This is the third post of a series about Napoleon X Challenge, using a dataset published in 2022.

`Post 1`

was an exploration, where we discovered how to put stuff together.`Post 2`

was time series disambiguation. We where able to partially find which crypto-asset corresponds to which time series.

`Post 3`

explains how we obtained very good prediction accuracy using what we learned in `Post 1`

and linear regression.

As a reminder of the dataset and prediction task:

- We have time series representing asset returns for 21 days for the first 23 hours.
- Each cluster is made of several assets
- Assets have a relative ID within a cluster. No link between assets of different clusters.
- A cluster lives for three weeks
- The goal is to predict the
*average return*for all 21 days for the 24th hour.

What we learned in `Post 1`

is:

- We are able to find assets in the dataset which represent the same crypto-asset
- We are able to find the relative date, relatively to the earliest chunk.
- The dataset is recorded over 215 weeks.

In `Post 2`

, we understood what is the meaning of `md`

and where able to identify the name of the crypto-asset (e.g. ethereum, litecoin, …).
Post 2 doesn’t really help, but confirms that we were right about asset matching.

In post 1, we saw that assets are correlated, or more specifically, they are impacted by global trend.
Therefore, they more or less go in the same direction.
We exploited this fact to fill the test sheet in `post 1`

, filling the value with the average given the current week-day.

Here, we will try to be more accurate than that, by exploiting asset composition of clusters.
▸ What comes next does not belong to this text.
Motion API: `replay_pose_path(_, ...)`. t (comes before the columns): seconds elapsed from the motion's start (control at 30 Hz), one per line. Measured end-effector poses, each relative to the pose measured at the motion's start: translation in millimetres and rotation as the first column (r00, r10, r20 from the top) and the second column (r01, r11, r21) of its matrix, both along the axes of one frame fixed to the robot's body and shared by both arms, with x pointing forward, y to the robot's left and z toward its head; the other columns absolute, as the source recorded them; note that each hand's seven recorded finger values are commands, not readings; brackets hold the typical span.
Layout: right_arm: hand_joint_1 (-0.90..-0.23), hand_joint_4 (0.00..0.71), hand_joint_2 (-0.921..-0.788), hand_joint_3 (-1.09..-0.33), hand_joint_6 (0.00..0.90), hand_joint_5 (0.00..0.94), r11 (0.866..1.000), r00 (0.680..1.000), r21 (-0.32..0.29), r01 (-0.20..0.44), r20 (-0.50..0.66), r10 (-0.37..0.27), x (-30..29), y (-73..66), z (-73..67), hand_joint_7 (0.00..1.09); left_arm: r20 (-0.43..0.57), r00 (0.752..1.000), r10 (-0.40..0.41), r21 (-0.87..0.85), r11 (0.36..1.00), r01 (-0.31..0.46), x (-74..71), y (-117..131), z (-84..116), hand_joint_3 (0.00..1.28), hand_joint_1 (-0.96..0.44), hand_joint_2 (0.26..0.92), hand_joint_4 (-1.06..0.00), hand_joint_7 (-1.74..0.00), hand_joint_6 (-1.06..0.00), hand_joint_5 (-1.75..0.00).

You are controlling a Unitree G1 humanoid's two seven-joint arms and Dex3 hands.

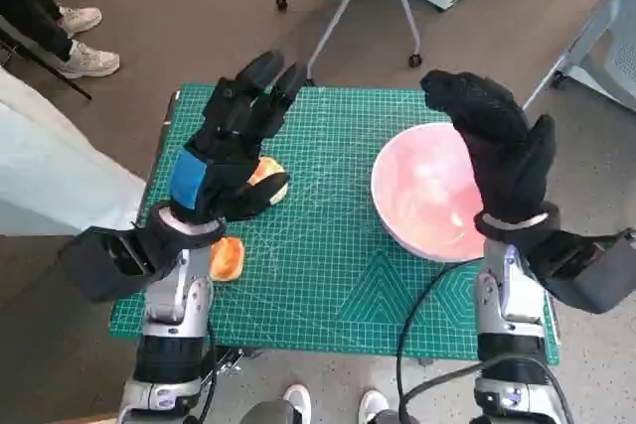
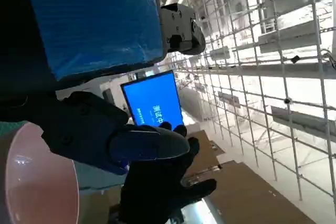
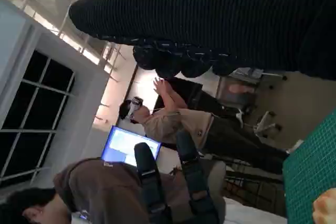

As a cluster exists for three weeks, and a new set of clusters is issued every week, it means that for a given week, we have three generation of clusters at the same time. The following figure illustrate the process with:

`4`

clusters generated at week`w_i`

,`3`

clusters generated at week`w_i+1`

,`4`

clusters generated at week`w_i+2`

.

Which means that if we want to infer something about return for a day occurring in week `w_i+2`

, we have information about `11`

clusters.

We have clusters and we have assets. Fortunately, the overlap between train and test assets is relatively large.

If we take as an example `week 12`

, there are `8`

clusters:

`4`

train clusters`4`

test clusters

And for `week 11`

, there are `4`

clusters, and `8`

for `week 10`

.
Therefore, we have `16`

clusters to help us predicting returns for the test clusters.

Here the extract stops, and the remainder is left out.